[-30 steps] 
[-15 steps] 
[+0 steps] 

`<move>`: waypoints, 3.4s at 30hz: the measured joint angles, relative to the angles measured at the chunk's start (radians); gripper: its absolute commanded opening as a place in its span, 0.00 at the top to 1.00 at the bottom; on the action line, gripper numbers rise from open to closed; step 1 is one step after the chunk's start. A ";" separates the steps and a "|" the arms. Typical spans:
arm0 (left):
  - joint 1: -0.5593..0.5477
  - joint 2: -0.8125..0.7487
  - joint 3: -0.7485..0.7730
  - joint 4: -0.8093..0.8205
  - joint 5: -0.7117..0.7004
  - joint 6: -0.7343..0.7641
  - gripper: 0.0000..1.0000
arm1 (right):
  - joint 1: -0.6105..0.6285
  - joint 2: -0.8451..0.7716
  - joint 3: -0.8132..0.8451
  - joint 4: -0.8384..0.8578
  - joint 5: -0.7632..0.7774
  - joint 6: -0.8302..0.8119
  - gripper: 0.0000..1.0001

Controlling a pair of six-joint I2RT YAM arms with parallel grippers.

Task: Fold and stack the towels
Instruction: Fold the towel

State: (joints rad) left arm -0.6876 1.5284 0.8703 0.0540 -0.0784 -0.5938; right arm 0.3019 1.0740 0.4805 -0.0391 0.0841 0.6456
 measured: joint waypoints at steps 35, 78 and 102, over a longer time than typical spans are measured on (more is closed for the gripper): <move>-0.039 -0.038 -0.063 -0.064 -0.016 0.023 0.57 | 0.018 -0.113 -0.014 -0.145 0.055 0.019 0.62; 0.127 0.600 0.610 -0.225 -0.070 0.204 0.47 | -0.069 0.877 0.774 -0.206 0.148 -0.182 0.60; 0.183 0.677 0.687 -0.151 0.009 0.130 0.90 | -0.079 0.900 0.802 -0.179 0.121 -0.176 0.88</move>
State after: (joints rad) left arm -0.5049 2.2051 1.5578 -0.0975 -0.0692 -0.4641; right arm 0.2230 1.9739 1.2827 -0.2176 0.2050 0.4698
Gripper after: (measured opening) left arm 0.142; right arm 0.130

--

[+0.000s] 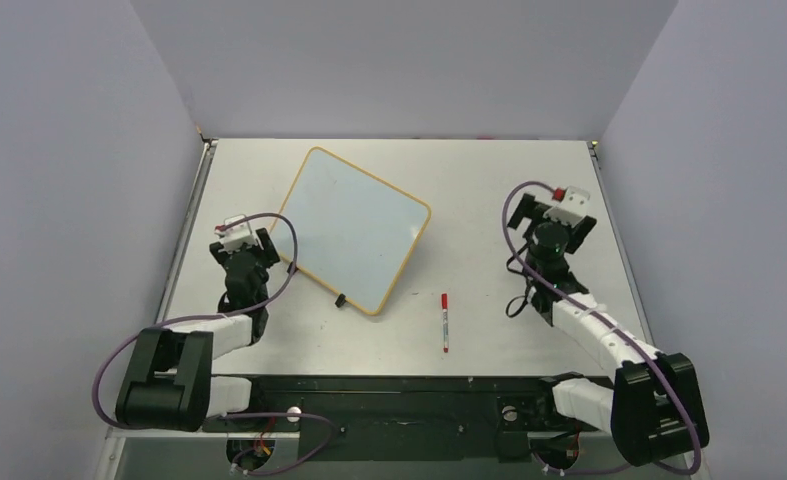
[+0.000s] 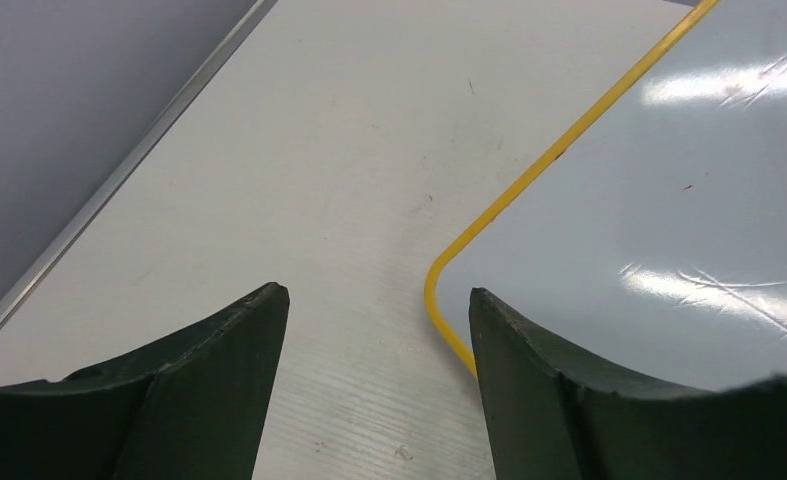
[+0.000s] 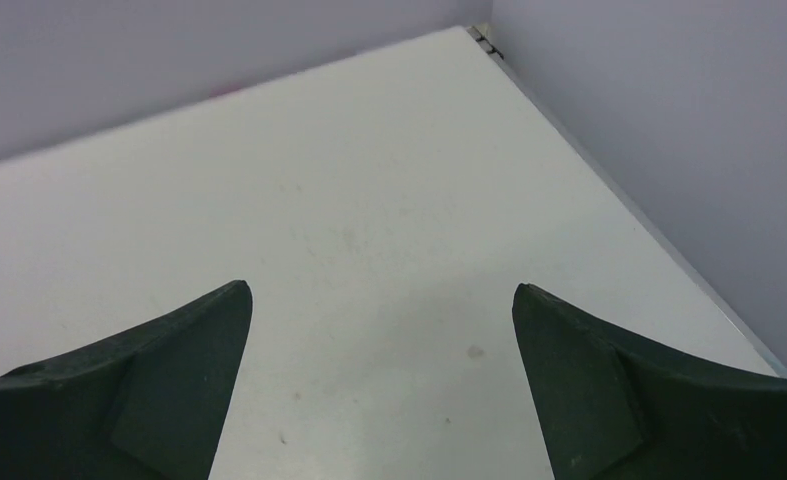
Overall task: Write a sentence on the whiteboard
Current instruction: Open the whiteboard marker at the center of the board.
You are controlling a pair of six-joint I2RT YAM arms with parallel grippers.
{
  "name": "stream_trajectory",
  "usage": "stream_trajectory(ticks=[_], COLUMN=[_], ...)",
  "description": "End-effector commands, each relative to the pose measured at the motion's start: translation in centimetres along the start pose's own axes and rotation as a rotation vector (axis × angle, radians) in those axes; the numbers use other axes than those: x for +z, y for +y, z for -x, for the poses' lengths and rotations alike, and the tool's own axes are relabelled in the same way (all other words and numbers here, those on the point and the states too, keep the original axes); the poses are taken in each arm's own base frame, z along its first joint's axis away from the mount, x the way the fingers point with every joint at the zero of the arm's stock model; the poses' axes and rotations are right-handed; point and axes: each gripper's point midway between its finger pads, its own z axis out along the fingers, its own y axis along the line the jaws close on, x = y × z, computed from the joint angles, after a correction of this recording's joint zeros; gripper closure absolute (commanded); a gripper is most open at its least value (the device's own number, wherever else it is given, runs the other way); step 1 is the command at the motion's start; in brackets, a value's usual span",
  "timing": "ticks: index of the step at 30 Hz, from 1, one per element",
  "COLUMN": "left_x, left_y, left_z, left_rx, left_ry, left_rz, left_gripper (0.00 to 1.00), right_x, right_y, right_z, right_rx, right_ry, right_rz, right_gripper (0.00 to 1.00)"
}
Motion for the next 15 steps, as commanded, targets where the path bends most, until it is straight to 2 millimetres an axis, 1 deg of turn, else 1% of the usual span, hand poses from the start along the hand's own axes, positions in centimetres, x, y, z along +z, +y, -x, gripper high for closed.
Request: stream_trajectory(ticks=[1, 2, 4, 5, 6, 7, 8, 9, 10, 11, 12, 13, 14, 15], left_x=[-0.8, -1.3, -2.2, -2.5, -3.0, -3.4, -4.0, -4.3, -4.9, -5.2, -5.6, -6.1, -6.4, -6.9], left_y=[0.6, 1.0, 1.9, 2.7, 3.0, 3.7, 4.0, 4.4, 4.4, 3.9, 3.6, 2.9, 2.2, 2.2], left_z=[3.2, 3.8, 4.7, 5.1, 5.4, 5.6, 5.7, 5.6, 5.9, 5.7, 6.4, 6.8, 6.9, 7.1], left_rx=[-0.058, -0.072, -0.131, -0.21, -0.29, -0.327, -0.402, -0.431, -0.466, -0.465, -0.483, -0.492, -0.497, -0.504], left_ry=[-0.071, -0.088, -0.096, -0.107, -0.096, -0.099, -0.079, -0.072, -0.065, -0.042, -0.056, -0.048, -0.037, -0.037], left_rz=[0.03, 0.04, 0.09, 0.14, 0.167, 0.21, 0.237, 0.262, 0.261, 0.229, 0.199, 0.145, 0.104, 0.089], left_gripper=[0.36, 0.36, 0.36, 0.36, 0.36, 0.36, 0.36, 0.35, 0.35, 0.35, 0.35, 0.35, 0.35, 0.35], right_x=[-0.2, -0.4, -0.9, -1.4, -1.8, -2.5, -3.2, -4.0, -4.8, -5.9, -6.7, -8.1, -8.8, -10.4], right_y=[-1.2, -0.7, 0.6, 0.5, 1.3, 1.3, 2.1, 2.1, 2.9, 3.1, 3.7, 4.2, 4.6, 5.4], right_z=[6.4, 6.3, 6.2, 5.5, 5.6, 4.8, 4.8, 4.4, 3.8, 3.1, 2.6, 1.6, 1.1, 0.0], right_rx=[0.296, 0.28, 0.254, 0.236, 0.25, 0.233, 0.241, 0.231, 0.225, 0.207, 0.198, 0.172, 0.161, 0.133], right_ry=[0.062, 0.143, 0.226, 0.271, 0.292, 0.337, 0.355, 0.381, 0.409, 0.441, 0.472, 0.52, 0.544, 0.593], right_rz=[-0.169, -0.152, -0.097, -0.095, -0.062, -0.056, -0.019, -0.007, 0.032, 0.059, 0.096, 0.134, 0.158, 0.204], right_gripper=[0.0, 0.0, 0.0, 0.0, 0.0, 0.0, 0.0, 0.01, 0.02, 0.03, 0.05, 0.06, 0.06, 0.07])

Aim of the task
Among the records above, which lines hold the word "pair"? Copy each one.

Solved problem
Controlling a pair of six-joint I2RT YAM arms with parallel grippers.
You are controlling a pair of six-joint I2RT YAM arms with parallel grippers.

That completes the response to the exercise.